Reproduce exactly the lines below from the one containing "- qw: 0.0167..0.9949" through the one containing "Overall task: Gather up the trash", including both, and nothing else.

..........

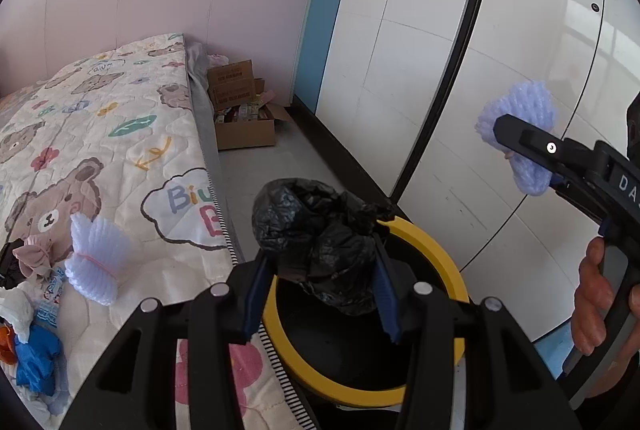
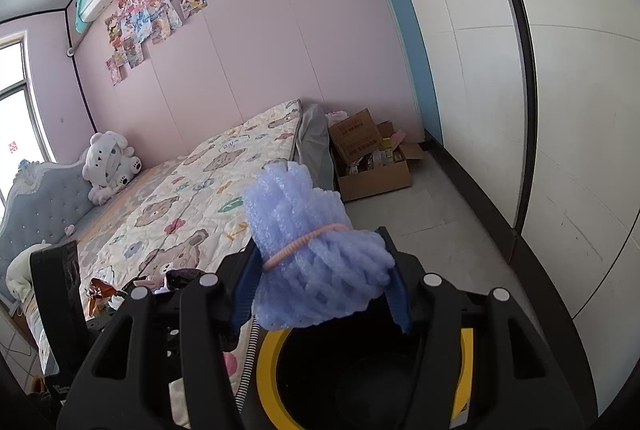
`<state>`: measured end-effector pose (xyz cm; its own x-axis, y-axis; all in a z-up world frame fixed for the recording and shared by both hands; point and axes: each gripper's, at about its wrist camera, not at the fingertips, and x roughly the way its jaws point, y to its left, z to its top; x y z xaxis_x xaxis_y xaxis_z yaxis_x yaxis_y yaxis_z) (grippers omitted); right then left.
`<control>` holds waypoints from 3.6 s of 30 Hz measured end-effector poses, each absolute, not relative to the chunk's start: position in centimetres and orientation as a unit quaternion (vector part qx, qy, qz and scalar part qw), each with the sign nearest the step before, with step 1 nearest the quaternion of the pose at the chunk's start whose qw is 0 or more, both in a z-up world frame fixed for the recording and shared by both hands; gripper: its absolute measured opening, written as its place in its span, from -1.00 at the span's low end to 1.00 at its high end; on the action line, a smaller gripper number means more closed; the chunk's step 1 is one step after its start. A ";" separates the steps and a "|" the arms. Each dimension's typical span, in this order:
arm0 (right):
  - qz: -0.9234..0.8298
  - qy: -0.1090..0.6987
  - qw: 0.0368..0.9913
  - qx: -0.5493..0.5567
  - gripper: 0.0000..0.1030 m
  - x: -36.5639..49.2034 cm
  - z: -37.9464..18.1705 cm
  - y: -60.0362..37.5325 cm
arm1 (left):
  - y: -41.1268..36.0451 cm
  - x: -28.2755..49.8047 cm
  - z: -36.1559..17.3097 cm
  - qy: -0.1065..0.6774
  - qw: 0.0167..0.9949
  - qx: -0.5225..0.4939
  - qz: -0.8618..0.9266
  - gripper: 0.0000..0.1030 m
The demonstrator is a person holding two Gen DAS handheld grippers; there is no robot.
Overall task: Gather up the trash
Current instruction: 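Open the left tool over the bin while the right tool drops the mesh net in, then move both tools back to the bed while the right tool grasps another mesh net, then grasp the orange snack wrapper with the left tool and lift it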
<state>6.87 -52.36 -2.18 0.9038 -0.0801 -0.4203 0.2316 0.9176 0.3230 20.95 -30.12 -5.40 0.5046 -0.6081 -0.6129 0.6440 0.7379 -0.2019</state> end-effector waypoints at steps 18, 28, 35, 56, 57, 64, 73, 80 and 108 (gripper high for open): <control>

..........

◆ Exercise solution
  - qw: 0.0167..0.9949
  - qx: -0.5225..0.4939
  - qz: -0.8618..0.9266
  - gripper: 0.0000..0.1030 m
The demonstrator is a person holding two Gen DAS handheld grippers; there is no robot.
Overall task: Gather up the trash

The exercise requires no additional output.